▸ What is being asked
Start with the first line of the data and end with the line that holds "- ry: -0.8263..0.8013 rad"; write out each one exactly.

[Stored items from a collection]
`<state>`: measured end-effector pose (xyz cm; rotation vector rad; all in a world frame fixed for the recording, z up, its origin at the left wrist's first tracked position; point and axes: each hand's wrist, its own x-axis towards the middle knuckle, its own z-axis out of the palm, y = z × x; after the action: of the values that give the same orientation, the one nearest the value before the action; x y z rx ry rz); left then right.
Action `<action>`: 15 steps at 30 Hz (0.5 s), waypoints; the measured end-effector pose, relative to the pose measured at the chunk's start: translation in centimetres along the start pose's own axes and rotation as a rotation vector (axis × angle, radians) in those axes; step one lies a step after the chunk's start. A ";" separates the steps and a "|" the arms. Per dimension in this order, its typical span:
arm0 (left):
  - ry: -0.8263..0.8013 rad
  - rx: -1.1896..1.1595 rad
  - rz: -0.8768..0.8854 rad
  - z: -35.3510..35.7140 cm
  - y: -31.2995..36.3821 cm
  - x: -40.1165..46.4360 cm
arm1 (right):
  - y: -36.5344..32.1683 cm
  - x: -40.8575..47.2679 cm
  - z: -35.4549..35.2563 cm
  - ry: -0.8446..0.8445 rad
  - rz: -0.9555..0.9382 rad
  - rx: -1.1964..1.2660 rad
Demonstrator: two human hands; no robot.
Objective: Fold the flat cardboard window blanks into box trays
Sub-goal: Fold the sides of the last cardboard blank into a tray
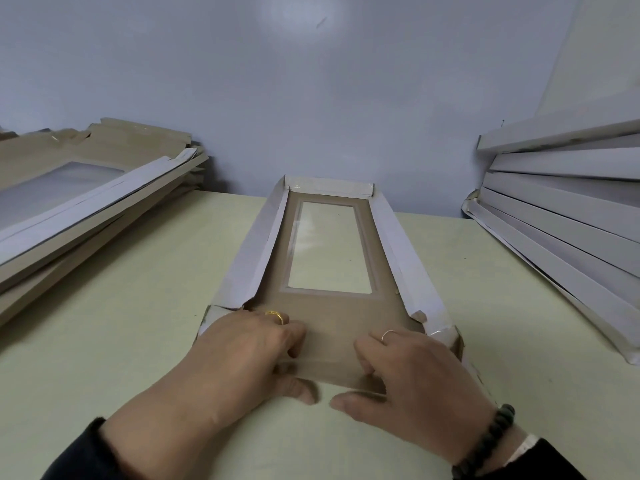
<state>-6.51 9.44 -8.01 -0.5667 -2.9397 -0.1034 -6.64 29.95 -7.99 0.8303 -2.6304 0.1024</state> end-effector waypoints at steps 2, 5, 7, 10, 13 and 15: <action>-0.088 -0.112 -0.015 0.1 0.0 -0.3 | 0.0 0.1 0.3 -0.080 -0.009 0.085; -0.195 -0.245 -0.022 0.1 -0.2 -0.7 | 0.4 -0.1 1.2 -0.115 -0.040 0.158; -0.179 -0.427 -0.035 -0.1 -0.5 -0.9 | 0.3 0.2 1.2 -0.064 -0.075 0.139; 0.130 -0.809 -0.073 -0.9 -1.2 -0.8 | 0.6 -0.1 1.3 -0.172 -0.021 0.205; 0.470 -0.713 -0.151 -1.4 -3.7 -0.8 | 0.7 0.0 1.3 -0.213 0.003 0.180; 0.446 -0.640 -0.200 -1.2 -5.9 -1.1 | 0.7 -0.1 1.3 -0.220 0.014 0.191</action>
<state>-7.59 3.47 -7.19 -0.2588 -2.4716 -1.0649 -7.44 30.35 -9.17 0.9338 -2.8667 0.2858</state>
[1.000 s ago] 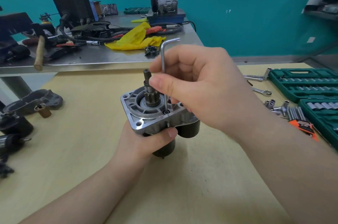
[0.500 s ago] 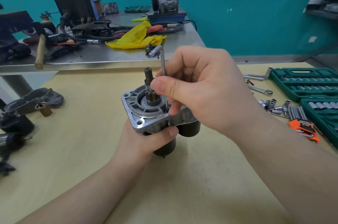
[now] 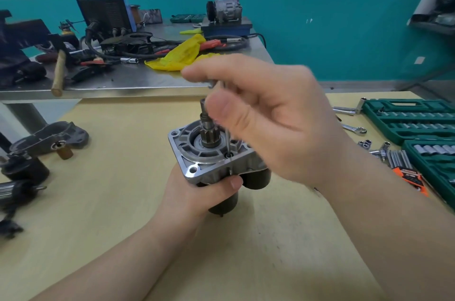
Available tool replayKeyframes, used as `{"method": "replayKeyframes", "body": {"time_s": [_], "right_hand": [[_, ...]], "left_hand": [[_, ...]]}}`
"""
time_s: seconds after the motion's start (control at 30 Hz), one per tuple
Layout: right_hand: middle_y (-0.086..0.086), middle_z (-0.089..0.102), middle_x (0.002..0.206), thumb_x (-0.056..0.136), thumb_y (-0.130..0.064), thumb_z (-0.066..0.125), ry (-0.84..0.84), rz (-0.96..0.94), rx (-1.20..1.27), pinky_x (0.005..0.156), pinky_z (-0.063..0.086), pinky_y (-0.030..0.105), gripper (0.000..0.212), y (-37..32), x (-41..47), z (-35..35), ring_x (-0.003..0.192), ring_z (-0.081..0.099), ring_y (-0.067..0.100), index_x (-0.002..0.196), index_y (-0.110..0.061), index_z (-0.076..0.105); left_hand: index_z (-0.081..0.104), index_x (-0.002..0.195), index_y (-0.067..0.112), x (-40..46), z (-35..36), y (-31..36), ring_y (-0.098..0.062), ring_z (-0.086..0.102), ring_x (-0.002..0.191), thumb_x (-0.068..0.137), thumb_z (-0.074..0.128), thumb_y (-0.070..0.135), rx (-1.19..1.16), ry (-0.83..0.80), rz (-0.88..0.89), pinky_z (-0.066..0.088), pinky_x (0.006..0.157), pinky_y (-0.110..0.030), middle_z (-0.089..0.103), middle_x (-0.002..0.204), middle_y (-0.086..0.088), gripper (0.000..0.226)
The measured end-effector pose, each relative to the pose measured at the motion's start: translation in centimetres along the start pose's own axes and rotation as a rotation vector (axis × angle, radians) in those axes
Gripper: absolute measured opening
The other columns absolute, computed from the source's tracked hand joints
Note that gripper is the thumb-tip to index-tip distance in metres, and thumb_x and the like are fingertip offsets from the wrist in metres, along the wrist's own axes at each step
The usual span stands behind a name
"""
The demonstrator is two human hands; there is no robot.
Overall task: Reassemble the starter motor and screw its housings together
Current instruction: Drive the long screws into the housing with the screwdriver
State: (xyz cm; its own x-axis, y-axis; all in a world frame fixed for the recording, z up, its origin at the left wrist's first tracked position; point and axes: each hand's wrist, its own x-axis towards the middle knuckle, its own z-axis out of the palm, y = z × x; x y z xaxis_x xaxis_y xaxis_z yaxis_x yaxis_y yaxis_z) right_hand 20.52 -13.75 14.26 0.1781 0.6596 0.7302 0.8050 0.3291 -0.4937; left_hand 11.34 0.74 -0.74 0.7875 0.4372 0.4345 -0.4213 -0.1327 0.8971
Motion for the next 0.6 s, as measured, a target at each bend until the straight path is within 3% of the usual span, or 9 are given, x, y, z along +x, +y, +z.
{"method": "replayKeyframes", "body": {"time_s": [0.07,0.13,0.17,0.23,0.3,0.37,0.5,0.6], "right_hand": [[-0.004,0.066,0.073,0.105,-0.015,0.062,0.046,0.006,0.018,0.058,0.045,0.018,0.019,-0.5,0.6,-0.4,0.062,0.060,0.004,0.108,-0.005,0.077],[-0.001,0.066,0.065,0.102,-0.016,0.068,0.067,0.048,-0.023,0.057,0.047,0.022,0.014,-0.8,1.3,-0.4,0.059,0.062,0.007,0.099,-0.008,0.080],[-0.001,0.065,0.062,0.101,-0.016,0.070,0.075,0.082,-0.062,0.058,0.050,0.025,0.011,-1.0,1.6,-0.3,0.060,0.065,0.011,0.103,-0.013,0.080],[0.003,0.065,0.057,0.101,-0.015,0.067,0.092,0.189,-0.114,0.059,0.050,0.019,0.020,-1.4,2.1,-0.1,0.054,0.065,0.013,0.116,-0.021,0.078],[0.003,0.068,0.055,0.102,-0.019,0.067,0.050,0.327,0.048,0.047,0.043,0.013,0.012,-1.5,2.4,-0.1,0.042,0.055,0.007,0.102,-0.023,0.078],[0.001,0.066,0.057,0.103,-0.027,0.069,-0.024,0.467,0.312,0.038,0.036,0.017,0.017,-1.4,2.4,-0.6,0.040,0.049,0.011,0.089,-0.019,0.075],[0.009,0.066,0.070,0.096,-0.015,0.069,-0.165,0.549,0.700,0.040,0.044,0.019,0.004,-0.7,2.1,-1.7,0.049,0.056,0.013,0.093,-0.013,0.066],[0.015,0.072,0.073,0.092,-0.006,0.074,0.024,0.492,0.623,0.042,0.048,0.024,0.012,-0.3,1.6,-0.9,0.049,0.060,0.018,0.087,-0.008,0.063]], "left_hand": [[0.072,0.129,0.014,-0.1,0.0,0.1,-0.031,0.071,0.122,0.078,0.084,0.027,0.015,0.002,-0.030,0.059,0.098,-0.047,0.076,0.127,-0.007,0.054],[0.073,0.127,0.016,-0.2,0.1,0.1,-0.028,0.071,0.122,0.076,0.084,0.028,0.018,0.002,-0.042,0.057,0.097,-0.044,0.077,0.127,-0.005,0.054],[0.073,0.127,0.017,-0.2,0.2,0.3,-0.027,0.071,0.122,0.075,0.083,0.028,0.019,0.005,-0.045,0.057,0.096,-0.041,0.077,0.127,-0.005,0.054],[0.073,0.127,0.013,-0.2,0.3,0.4,-0.028,0.071,0.121,0.076,0.082,0.028,0.022,-0.008,-0.045,0.058,0.094,-0.036,0.077,0.126,-0.006,0.054],[0.074,0.126,0.015,-0.1,0.3,0.4,-0.026,0.072,0.118,0.078,0.082,0.027,0.010,-0.017,-0.040,0.059,0.092,-0.032,0.077,0.125,-0.005,0.050],[0.074,0.127,0.023,-0.1,0.2,0.5,-0.026,0.072,0.121,0.078,0.082,0.026,-0.002,-0.013,-0.026,0.060,0.095,-0.034,0.077,0.128,-0.003,0.050],[0.072,0.130,0.025,-0.1,0.3,0.5,-0.026,0.070,0.125,0.079,0.082,0.024,-0.022,-0.011,0.006,0.059,0.100,-0.033,0.075,0.132,-0.003,0.052],[0.072,0.131,0.026,-0.2,0.4,0.6,-0.025,0.070,0.124,0.079,0.082,0.025,-0.021,-0.008,0.003,0.058,0.098,-0.032,0.075,0.131,-0.003,0.054]]}}
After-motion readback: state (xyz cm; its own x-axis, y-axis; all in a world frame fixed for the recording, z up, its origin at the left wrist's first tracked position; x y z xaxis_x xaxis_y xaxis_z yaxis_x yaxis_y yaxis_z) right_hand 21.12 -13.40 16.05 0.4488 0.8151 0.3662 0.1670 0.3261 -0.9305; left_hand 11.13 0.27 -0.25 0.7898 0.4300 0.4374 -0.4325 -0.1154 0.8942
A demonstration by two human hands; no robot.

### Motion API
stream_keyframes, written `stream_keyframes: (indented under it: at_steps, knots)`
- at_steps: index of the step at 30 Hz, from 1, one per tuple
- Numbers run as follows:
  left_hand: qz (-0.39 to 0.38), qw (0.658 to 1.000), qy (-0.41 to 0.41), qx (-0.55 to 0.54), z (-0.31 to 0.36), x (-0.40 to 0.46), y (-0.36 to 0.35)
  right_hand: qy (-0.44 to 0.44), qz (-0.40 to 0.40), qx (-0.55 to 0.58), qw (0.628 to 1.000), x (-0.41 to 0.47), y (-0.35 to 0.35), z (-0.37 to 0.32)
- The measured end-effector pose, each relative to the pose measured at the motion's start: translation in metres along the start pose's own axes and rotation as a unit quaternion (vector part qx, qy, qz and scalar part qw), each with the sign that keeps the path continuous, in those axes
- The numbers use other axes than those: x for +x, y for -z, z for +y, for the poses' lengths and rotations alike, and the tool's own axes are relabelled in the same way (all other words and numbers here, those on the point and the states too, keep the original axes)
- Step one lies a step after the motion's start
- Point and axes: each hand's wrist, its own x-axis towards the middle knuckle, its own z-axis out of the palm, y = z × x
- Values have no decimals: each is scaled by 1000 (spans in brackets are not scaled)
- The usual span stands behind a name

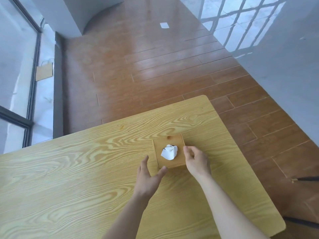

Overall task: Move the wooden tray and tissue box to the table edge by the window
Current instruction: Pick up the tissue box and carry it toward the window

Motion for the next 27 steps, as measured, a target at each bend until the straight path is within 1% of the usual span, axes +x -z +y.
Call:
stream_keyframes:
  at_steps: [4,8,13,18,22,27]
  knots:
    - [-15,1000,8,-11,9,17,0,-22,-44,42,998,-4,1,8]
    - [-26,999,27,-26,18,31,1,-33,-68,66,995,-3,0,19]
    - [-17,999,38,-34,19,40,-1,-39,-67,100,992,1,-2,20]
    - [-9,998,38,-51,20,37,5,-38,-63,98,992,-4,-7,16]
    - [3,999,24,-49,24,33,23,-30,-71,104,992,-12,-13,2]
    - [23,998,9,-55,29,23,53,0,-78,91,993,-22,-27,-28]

▸ Task solution
`<state>`: measured end-effector pose (xyz cm; rotation vector rad; all in a world frame fixed for the recording, z up, its origin at the left wrist's first tracked position; point and axes: each hand's wrist, its own x-axis towards the middle knuckle, its own z-axis out of the palm, y = z × x; after the action: of the values that give the same orientation, the one nearest the value before the action; x y z rx ry rz); left then right.
Action `<action>`: 15 steps at 30 Hz (0.5 s), waypoints; the measured end-effector pose, relative to the pose measured at the chunk's start: translation in centimetres along the start pose's own axes and rotation as a rotation vector (axis × angle, radians) in those axes; step one lies a step after the chunk's start. A ";" separates the steps and a "|" the arms. Per dimension in this order, its typical span:
arm0 (left):
  - ry: -0.8263..0.8013 rad

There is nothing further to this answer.